Proposal 14: Reduce mining reward to 0.2MCB/Block

Currently, the Etheruem Gas Price is extremely high (about 500gwei), which is beyond our design (below 10 gwei). As a result, the trading cost (gas + fee) is too high for the traders. And the platform cannot make a profit from the fee. Besides, due to the current AMM’s design, the slippage is high, and capital efficiency is low. So the liquidity mining is just a token distribution way of MCB and makes little use to the platform.

The team is working hard to deal with the problems:

  1. Developing MC-Fund. As MC-Fund raises funds and trades at a very big volume, the gas fee problem could be ignored in this case. We will launch MC-Fund in Oct.
  2. Developing MCDEX v3. v3 has a new AMM model with high capital efficiency and will be deployed to L2 and some other faster blockchains.

I suggest the community to give the team more time. I propose to reduce the mining reward to 0.2MCB/Block (10% of current value) ASAP. And make it larger when MC-Fund launches and V3 launches.

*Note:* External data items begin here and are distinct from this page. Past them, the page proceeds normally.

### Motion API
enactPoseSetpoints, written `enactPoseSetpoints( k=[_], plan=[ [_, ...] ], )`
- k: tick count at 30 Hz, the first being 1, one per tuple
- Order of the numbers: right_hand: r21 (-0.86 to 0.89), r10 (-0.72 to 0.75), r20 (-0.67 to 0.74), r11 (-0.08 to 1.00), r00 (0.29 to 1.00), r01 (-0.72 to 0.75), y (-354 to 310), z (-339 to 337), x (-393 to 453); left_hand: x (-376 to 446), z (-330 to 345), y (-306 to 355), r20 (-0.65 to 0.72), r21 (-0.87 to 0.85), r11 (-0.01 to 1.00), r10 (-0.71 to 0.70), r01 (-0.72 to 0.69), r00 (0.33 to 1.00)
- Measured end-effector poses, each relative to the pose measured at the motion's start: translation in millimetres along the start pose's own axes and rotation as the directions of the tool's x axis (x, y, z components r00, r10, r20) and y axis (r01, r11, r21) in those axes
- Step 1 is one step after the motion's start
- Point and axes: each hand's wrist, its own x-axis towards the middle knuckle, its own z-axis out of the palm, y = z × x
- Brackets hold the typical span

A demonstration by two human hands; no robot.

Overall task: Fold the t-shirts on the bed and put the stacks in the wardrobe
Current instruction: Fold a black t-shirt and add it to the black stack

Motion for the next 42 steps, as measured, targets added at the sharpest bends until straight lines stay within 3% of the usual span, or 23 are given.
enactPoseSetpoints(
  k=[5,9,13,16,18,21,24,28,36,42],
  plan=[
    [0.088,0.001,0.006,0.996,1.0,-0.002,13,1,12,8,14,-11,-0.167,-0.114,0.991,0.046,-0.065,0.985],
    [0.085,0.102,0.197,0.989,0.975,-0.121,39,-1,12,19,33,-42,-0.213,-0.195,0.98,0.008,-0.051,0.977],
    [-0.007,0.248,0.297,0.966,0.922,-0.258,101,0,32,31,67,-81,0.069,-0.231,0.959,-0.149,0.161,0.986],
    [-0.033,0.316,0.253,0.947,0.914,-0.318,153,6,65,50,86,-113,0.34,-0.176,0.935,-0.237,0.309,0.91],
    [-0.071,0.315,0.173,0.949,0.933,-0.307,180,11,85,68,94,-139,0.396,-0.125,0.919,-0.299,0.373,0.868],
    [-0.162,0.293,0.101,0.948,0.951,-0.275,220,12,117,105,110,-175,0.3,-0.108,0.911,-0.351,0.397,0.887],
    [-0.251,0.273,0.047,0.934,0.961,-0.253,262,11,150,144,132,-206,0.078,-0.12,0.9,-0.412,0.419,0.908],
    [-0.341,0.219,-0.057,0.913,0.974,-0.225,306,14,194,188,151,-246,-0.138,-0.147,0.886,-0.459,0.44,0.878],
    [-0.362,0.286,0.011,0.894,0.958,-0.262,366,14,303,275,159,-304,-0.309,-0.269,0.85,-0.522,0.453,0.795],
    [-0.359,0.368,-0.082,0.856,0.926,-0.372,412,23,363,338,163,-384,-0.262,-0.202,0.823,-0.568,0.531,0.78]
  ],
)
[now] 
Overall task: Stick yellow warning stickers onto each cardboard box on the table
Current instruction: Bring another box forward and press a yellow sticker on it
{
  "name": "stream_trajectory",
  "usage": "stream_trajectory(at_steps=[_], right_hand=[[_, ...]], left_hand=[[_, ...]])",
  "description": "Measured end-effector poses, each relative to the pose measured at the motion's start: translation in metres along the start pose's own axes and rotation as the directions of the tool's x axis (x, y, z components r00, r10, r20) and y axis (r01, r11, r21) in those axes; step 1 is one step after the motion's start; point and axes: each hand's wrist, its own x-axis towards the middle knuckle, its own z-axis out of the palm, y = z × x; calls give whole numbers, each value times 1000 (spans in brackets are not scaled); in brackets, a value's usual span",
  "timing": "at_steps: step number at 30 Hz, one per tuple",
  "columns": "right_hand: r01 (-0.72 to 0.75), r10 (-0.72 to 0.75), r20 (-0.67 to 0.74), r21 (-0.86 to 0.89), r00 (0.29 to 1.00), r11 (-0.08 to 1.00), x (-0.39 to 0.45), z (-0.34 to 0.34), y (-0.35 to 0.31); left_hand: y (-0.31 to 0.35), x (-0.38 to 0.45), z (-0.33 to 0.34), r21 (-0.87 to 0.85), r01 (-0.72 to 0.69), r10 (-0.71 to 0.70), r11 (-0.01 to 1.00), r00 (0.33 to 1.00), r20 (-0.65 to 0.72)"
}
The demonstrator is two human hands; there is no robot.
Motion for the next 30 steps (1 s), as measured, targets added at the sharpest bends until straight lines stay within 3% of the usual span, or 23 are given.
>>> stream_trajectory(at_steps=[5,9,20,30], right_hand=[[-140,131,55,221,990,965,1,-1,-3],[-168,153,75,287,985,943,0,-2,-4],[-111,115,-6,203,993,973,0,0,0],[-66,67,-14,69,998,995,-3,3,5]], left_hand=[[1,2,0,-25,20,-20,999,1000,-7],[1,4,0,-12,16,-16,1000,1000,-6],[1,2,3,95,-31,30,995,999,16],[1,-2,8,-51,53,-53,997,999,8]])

If this proposal is approved. It will make the TLV in AMM reduce hugely. However, as the AMM’s capital efficiency is low, which means the liquidity is not be used efficiently, it will not hurt the current traders and the traders still can trade on Order Book. On the other hand, the inflation of MCB will be hugely reduced until we have a solid and profitable product.

Please note we are still following the white paper, that only up to 5% (no more than 5%) of MCB tokens are used in user incentives every year.

This proposal will take effect 24 hours after the voting is passed.

1 Like

In agreement here. Let’s not rush token distribution when the platform is not yet ready to perform. I would back this vote.

Essentially the impact are:

  • People pull liquidity out and the AMM pool will go be smaller. This will make traders incur high slippage unless doing order book trades, and practically useless for non-ETH perps as they don’t use order books now.
  • Inflation reduces but market cap is still the same (as the proposal to reduce total circ. did not pass). This will harm liquidity mining severely, meaning less attraction to the platform.

I see this as essentially putting a pause on the project until new product improvements come along. I say this because even the MVP of the product (which i define as the ETH-PERP ability to draw on hybrid liquidity ) will be negatively affected from this change.

  1. IMO current liquidity mining in the DeFi space is unsustainable. However, we could seek a new sustainable way when the new products are ready.
  2. Most traders trade ETH-PERP on the order book, so the negative affection is small.
  3. Because liquidity on non-ETH perps AMM is small, I think it will change little after this proposal is approved.